Your task:
Reproduce exactly the lines below, from the first one through the line containing "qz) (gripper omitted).", and omit any pictures.

Exercise material:
▼

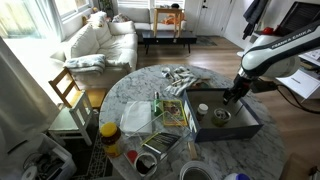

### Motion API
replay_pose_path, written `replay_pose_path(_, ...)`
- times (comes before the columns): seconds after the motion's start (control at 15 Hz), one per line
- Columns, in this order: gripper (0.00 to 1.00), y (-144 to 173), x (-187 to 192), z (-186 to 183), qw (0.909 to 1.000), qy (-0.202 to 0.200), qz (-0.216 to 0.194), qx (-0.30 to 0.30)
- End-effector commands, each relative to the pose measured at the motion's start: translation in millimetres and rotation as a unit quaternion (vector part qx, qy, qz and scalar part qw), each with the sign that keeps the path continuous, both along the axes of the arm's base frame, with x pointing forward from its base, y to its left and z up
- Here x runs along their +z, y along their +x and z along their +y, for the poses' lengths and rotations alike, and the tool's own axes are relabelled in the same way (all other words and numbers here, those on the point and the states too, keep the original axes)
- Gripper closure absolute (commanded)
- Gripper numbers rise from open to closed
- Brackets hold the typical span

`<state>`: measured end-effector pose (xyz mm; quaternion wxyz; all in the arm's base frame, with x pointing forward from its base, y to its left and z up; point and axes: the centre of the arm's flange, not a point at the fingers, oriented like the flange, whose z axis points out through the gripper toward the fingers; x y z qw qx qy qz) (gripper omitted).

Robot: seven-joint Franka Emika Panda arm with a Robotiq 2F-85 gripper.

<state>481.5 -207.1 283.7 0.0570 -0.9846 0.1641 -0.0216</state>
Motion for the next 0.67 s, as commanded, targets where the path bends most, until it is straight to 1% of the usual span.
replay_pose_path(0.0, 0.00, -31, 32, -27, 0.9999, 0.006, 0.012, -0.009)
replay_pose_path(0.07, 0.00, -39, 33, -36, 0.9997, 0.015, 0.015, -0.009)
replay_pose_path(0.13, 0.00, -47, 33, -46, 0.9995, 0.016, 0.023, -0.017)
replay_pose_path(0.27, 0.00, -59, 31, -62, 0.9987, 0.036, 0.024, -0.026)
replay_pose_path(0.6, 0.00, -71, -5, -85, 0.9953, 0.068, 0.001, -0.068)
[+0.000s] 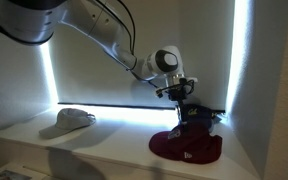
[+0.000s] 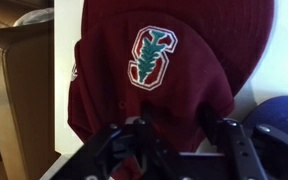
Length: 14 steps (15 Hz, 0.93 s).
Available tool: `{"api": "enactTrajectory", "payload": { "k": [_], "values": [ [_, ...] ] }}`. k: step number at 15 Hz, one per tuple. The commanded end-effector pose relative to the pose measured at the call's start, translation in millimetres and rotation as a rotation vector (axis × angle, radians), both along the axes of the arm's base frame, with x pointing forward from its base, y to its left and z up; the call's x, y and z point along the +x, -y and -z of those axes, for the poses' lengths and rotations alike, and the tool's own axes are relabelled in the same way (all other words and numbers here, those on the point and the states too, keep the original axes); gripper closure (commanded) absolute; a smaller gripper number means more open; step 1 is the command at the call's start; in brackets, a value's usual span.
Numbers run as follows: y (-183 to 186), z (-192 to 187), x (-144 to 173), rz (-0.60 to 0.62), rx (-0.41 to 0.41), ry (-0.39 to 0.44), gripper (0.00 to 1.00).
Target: Put the red cap on the white cap
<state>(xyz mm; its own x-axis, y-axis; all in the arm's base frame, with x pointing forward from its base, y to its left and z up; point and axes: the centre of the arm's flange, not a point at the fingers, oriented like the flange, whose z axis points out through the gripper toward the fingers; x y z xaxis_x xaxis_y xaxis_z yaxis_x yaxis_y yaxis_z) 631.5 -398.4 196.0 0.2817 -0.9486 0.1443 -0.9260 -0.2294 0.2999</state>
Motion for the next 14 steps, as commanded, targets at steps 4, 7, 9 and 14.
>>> {"api": "enactTrajectory", "payload": {
  "k": [4, 7, 9, 14],
  "values": [
    [26, -44, -18, -0.059, 0.047, 0.098, 0.97],
    [41, -100, -35, -0.154, 0.032, 0.171, 1.00],
    [41, -132, -38, -0.210, -0.003, 0.241, 0.99],
    [-54, -157, -5, -0.508, -0.079, 0.182, 0.99]
  ]
}}
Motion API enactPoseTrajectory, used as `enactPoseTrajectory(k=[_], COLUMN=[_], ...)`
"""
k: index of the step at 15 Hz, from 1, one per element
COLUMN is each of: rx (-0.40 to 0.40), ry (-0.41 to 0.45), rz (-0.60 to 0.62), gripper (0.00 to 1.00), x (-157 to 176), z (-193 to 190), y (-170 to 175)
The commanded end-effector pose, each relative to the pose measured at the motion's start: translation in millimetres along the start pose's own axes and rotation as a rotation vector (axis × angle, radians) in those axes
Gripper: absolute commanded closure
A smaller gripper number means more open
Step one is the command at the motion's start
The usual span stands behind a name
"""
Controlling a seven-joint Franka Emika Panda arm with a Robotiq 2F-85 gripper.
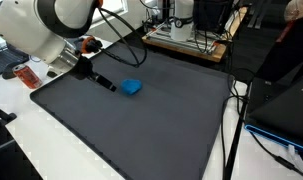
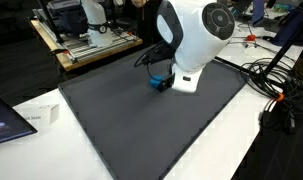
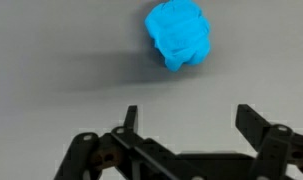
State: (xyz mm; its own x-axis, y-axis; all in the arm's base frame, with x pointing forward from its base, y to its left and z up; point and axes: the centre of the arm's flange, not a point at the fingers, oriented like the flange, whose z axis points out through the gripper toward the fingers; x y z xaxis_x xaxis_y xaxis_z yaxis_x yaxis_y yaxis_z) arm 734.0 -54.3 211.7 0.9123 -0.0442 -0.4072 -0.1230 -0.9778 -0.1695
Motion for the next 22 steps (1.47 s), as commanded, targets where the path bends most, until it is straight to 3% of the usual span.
enactPoseTrajectory(k=[1,9,15,19,20,22], rx=[-0.031,-0.085,-0.066,-0.073,-0.057,-0.056], ry=[0.029,0.114,0.163,0.268,0.213,0.217], rz=[0.063,0.14,0.219,0.179,0.188,0.185], gripper=[0.0,0.0,0.0,0.0,0.0,0.0], x=[-75.3,-110.8,-151.9,-180.7,-118.4,-123.3], z=[19.8,16.0,34.7,55.4,32.4,36.5], y=[-2.9,-17.5,-26.6,-31.1,-29.0,-31.0])
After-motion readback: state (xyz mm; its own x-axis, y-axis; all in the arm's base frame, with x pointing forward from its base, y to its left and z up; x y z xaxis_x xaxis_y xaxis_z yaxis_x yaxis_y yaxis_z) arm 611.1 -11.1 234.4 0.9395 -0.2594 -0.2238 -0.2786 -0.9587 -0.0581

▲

Written solution:
### Motion API
replay_pose_path, written `replay_pose_path(_, ...)`
- times (comes before the columns): seconds after the motion's start (control at 15 Hz), one per line
- Columns, in this order: gripper (0.00 to 1.00), y (-144 to 173), x (-187 to 192), z (-186 to 183), qw (0.909 to 1.000), qy (-0.202 to 0.200), qz (-0.216 to 0.194), qx (-0.30 to 0.30)
- End-effector commands, each relative to the pose measured at the motion's start: translation in millimetres and rotation as a unit quaternion (vector part qx, qy, qz and scalar part qw), each with the sign that keeps the path continuous, both along the axes of the arm's base frame, with x pointing forward from its base, y to its left and z up
- Here x runs along their +z, y along their +x and z along their +y, for the poses' lengths and rotations alike, and the tool's own axes are relabelled in the same way (all other words and numbers here, those on the point and the states too, keep the original axes)
- Gripper closure absolute (commanded)
- Gripper numbers rise from open to closed
- Brackets hold the typical span

`<state>`: measured end-effector pose (xyz mm; quaternion wxyz; all in the arm's base frame, with x pointing forward from its base, y to its left and z up; point and axes: the centre of the arm's flange, not a point at the fingers, oriented like the flange, whose z axis points out through the gripper toward the fingers; x y z qw qx qy qz) (gripper omitted).

The output returned above is complete.